The Old Esmond Post Office
By Laurence J. Sasso, Jr.
This is the sixth article in an occasional series about Smithfield locations that have either been forgotten by time or are no longer remembered for what they once represented. The locations are selected from a list compiled by former Smithfield Building Official Al Bruno. Bruno was originally featured in the January, 2017 edition of The Smithfield Times, and the first installment of this series ran in February.
Originally part of a textile mill complex in the early 19th century and later home to the Esmond Post Office, this building on Esmond Street has been dated back to 1813. Erected by early textile manufacturer Philip Allen, later Governor of Rhode Island and a U.S. Senator, it is considered the sole surviving industrial building from his early days of manufacturing in the state. It was once believed that it was Allen’s original cotton mill, but later research deems it more likely that it served as the company storehouse.

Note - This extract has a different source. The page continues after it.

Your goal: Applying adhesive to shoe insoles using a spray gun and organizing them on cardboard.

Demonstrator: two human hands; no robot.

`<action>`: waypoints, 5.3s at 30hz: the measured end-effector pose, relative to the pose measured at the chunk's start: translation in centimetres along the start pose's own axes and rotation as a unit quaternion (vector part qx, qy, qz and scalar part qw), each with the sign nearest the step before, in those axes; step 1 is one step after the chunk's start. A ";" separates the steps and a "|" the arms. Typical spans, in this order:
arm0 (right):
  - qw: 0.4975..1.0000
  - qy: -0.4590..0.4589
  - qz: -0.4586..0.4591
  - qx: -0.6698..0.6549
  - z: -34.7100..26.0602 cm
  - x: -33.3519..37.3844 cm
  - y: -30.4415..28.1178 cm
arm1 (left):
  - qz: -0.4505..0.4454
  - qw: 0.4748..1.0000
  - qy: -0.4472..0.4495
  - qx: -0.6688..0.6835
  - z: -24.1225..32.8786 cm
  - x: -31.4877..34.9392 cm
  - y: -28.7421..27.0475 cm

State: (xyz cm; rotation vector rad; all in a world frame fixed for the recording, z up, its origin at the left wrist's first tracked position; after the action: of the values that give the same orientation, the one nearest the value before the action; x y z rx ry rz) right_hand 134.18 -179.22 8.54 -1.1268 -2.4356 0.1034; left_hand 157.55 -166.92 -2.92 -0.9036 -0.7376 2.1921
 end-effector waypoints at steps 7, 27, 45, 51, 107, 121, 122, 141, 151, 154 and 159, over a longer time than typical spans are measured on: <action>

The volume Historic and Architectural Resources of Smithfield, Rhode Island describes it as a “two and one half story, 30 foot square, stuccoed rubble stone building, with a small, brick, center chimney, a recessed central entry in an asymmetrical 3-bay façade and a 2-story frame ell at the rear.”
For many years in the 20th century it served as the United States Post Office in the Esmond section of Smithfield. It also housed the office of the Smithfield Public Health League during this period. As the old photo shows, the nurses who provided public health services to the community had an automobile to facilitate their tasks.
Al Bruno notes that as a youth he once stepped on a broken bottle and cut his foot. “It hurt like hell,” he recalls. The nurse on duty bandaged him up, and he says “I was almost as good as new.
“The head nurse was named Agnes Parker. The registration number [on the nurses’ car] was G-52. I remember it like it was yesterday.”
He also recollects that the name of the postmaster when he was a boy was Elroy Chapman. Quite often Bruno’s family would send him to pick up the day’s mail. “I would go to the post office, and a lot of the time before I could even get through the door Mr. Chapman would say ‘no mail for Bruno.’” He shakes his head, and he adds, “He was kind of a gruff old man, at least it seemed that way to a young boy.”
Adding one more footnote to local history, Bruno points out that when the Public Health League was no longer a tenant, the Walter P. Rivers family resided in the space they had occupied in the building.